It's like Grand Central Terminal, with passengers arriving and
departing all the time, to and from destinations all over the world. Only,
all the passengers are all me and all the destinations are the same place,
only years removed.
The younger Dans show up in May and June. They like the swimming and
water-skiing and motorcycling. They like the company of each other.
I prefer July. Most of the younger versions have faded by then. They're
too nervous for me and they remind me too much of Diane. They're too active,
I can't keep up with them, and sometimes I think they're talking on a
different plane. I prefer the men of July; they're more my age, they're more
comfortable, and they're more moderate. We still do a lot of swimming and
riding; I remember, I used to enjoy that very much; but most of the time we
just like to take it easy.
* * *
I don't like the men of August. I've been there a few times, and
they're too sedentary. No, they're too old. They just sit around and drink.
And talk. And drink some more. Some of them look positively wasted.
Actually, itТs the men of late August I really don't like. The men of
early August aren't that bad. It's just the old ones that bother me. Some of
them are filthy. Their minds, their mouths, their bodies. They want to touch
me too much. And they call me their Danny, their little boy. (Several of
them even seem senile.)
The men of early August are all right. They make
me a little uncomfortable, but lately I've been visiting
them more and more. Partly because it seems as if the
younger men are taking over July and partly because I'm
in August enough now to compensate for the older ones.
Several of them are very nice though. Very understanding. We've had
some interesting talks. (And that surprises me too that there are still
things I can talk about with myself. I had thought I would have exhausted
all subjects of conversation long ago. Apparently not.)
In the evenings we go indoors (there's a pool inside too) and listen to
music (I have several different listening rooms) or play poker, or
billiards, or chess.
When I get tired (and when I want to sleep alone), there's a chart on
the wall indicating which days and which beds are still unused. (The chart
covers a span of several years. Well, I have to sleep somewhere . . .) I
make a mark in any space still blank and that closes that date. Then I
bounce to that point in time. (Generally I try and use those days in serial
order. I have servants in the house then and it wouldn't do to confuse
them.)
I'm still doing most of my living in the fifties, but when I'm in the
mood for a party and that's been more and more lately I know where to find
one. The poker games, for instance, are marathons. Or maybe it's only one
poker game that's been going on since the party started. Whenever I get
tired and want to quit, there's always a later me waiting for the seat.

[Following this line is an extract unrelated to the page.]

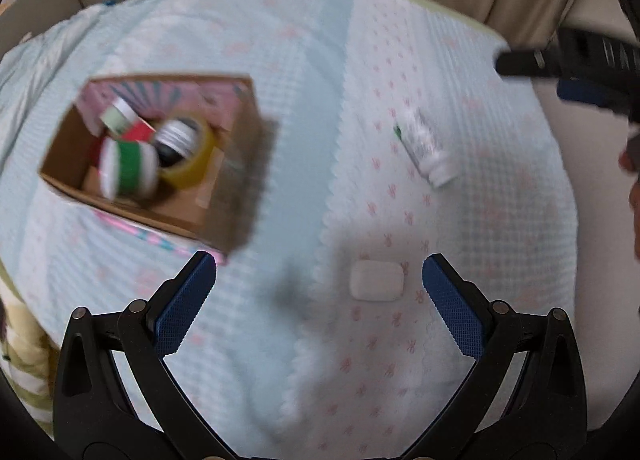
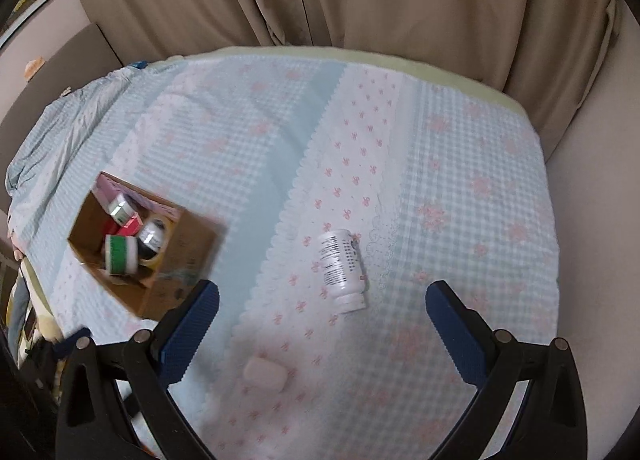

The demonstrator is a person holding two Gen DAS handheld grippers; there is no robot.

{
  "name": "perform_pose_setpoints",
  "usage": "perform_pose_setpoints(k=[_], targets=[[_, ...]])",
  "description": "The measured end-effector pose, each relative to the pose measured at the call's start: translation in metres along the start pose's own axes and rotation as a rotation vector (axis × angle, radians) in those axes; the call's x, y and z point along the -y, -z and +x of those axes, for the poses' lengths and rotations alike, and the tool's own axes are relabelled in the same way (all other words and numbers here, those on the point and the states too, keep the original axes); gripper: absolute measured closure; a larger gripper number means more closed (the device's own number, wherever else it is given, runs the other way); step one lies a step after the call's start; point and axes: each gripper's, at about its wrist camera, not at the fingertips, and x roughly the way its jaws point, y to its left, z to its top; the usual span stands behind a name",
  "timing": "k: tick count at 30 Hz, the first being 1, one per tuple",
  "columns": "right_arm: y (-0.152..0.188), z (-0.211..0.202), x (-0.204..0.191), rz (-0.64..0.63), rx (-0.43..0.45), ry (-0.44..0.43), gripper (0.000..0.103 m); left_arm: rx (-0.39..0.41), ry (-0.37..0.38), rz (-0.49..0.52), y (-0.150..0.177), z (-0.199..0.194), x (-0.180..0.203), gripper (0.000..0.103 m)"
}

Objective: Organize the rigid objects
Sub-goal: 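Withdraw both tools from the box toward the pill bottle and earbud case, then grasp the white earbud case with the left tool while the right tool grasps the pill bottle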

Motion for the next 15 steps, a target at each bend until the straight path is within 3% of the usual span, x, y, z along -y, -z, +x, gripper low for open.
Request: perform_pose_setpoints(k=[6, 15], targets=[[0.001, 0.067, 0.016, -0.062, -0.04, -0.019, 0.0, -0.051, 0.01, -0.07, 0.036, 0.067, 0.03, 0.002], [0.016, 0.155, 0.015, -0.164, -0.107, -0.033, 0.004, -0.043, -0.049, 0.002, 0.061, 0.125, 0.056, 0.013]])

But my endurance isn't what it used to be. I get tired too fast these
days. That's why I find the men of August so restful.
* * *
On August 13 a very strange thing happens. Has happened. Will happen.
I'd known about it for some time that is, I'd known that something
happens, because I don't attend the party linearly. I stay in a range of a
week or two and bounce around within it. There's more variety that way.
After August 13 the mood of the party is changed. Subdued. Almost
morbid. Most of me seem to know why, but they don't refer to it very often.
The last time something like this happened was just before I met Diane
when all the other versions of me had disappeared. I knew something was
about to happen, but I didn't know what until I got there.
I have that same kind of feeling now. Too many of
the older me's are acting strange. Very strange. The more
I hang around them, the more I see it.
I'm going to have to investigate August 13.
* * *
Is this it?
Three or four of the youngest Dannys are here.
They're in a quieter mood than usual though, almost grim.
A couple of us frowned at them they really weren't welcome here; they
should have stayed in their own part of the party; but most of the rest of
us tried at least to tolerate them, hoping that they would lose interest
soon and go back to their own time. "They're here to gape at us," complained
one of me.
"Well, some of us are gaping right back," snapped another.
"God," whispered a third. "Were we ever really that young?"
And then there was a pop! as another me appeared.
It was a common enough sound. Somebody was always appearing or
disappearing at any given moment. But this one was different. A hush fell
over the room. I turned and saw two of me reaching to support a third who
had suddenly appeared between them. He was pale and gray. He was half
slumped and holding his heart.
* * *
Apparently the jump-shock had been too much for
him; that sudden burst of temporal energy that jolts you sharply every
time you bounce through time. They helped him to a chair. Somebody was
already there with a glass of water, somebody who had been through this
before, I guess. And the younger Dans were murmuring among themselves; was
this what they had come to see?
"Are you all right, old fellow?" someone asked the newcomer.
He grunted. He was old. He was very old. His
hands were thin and weak. His forearms were parchment-covered bones, so
were his legs. The skin of his face hung in folds and he was mottled with
liver spots. "Aaah," he gasped. "What day is it?"
"August thirteenth."
"Thirteenth?" Slowly he pulled his features into a grimace. "Then I'm
too soon. It's the twenty-third I want. I must have made the wrong setting."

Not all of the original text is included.